EXERCISE ▸ Drop every image, then reproduce the data exactly as given.

[[ DATA EXTRACT open ]]

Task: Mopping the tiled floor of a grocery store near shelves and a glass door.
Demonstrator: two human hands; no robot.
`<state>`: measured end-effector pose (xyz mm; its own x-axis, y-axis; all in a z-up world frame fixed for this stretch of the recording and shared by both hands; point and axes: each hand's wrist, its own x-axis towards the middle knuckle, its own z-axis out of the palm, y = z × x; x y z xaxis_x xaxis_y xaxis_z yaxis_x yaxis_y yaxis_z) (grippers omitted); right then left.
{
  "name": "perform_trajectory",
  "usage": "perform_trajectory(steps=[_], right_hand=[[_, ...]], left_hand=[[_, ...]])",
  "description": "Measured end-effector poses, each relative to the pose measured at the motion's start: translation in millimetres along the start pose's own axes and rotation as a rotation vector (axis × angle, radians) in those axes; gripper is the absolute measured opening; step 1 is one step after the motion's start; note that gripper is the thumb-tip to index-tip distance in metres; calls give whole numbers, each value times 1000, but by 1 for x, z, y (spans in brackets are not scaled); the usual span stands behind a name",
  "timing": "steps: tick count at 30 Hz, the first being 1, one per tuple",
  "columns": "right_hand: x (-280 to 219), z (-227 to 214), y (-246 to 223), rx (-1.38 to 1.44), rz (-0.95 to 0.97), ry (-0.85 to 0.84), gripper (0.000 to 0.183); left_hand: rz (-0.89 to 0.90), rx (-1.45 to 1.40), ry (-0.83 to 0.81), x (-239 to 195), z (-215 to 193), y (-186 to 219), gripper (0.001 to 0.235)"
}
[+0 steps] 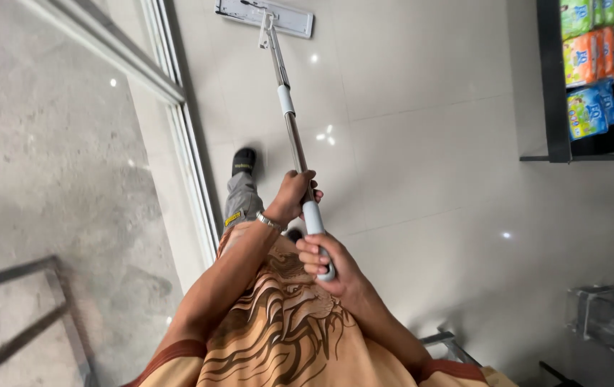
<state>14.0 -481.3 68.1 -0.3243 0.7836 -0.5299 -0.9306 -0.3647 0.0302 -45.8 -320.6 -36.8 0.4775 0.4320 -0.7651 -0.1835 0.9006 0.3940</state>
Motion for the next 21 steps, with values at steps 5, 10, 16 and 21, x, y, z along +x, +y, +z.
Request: perform_trajectory(steps=[5,10,16,21], right_hand=[[-56,-12,30,-68,55,95,32],[-49,-19,33,-86,136,190,18],[-8,-17,1,-109,100,187,22],[78,-27,-42,-215,88,212,31]], left_hand=[[-10,-24,146,-38,-4,-64,34],[34,223,211,-45,-4,-56,69],[35,291,188,-5,1,-24,74],[75,319,203,73,-10,34,76]])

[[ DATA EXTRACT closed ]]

EXERCISE OUTPUT ▸
Task: Mopping the tiled floor of a grocery store near shelves and a glass door.
Demonstrator: two human hands; no robot.
`<state>`: measured end-effector pose (xyz mm; its own x-axis, y-axis; all in a z-up world frame fixed for this stretch of the recording and shared by both hands; point and axes: each hand's wrist, its own x-axis towards the middle knuckle, its own z-axis out of the palm, y = z × x; x y z xaxis_x xaxis_y xaxis_z yaxis_x yaxis_y yaxis_z) (grippers omitted); right then left.
{
  "name": "perform_trajectory",
  "usage": "perform_trajectory(steps=[_], right_hand=[[_, ...]], left_hand=[[_, ...]])",
  "description": "Measured end-effector poses, each relative to the pose measured at the motion's start: translation in millimetres along the start pose's own axes and rotation as a rotation vector (axis × angle, radians) in those axes; gripper is the absolute measured opening; step 1 is one step after the motion's start; note that gripper is the thumb-tip to index-tip distance in metres; calls give whole numbers, each value times 1000, but by 1 for x, z, y (spans in brackets are not scaled); the usual span stands behind a name",
  "timing": "steps: tick count at 30 Hz, the first being 1, one per tuple",
  "columns": "right_hand: x (-280 to 219), z (-227 to 214), y (-246 to 223), rx (-1.38 to 1.44), rz (-0.95 to 0.97), ry (-0.85 to 0.84), gripper (0.000 to 0.183); left_hand: rz (-0.89 to 0.90), rx (-1.45 to 1.40), ry (-0.83 to 0.81), x (-239 to 195), z (-215 to 193), y (-186 to 219), gripper (0.001 to 0.235)"
}
[+0 steps] 
<state>14.0 -481.3 68.1 -0.3243 0.7836 -0.5299 -0.9306 -0.3647 0.0302 -45.8 -320.6 -36.8 0.4775 0.4320 -0.7651 -0.1835 0.9006 0.3940</state>
Motion for the next 21 steps, with values at steps 5, 10, 16 and 21, x, y, z along +x, +y, +z.
Request: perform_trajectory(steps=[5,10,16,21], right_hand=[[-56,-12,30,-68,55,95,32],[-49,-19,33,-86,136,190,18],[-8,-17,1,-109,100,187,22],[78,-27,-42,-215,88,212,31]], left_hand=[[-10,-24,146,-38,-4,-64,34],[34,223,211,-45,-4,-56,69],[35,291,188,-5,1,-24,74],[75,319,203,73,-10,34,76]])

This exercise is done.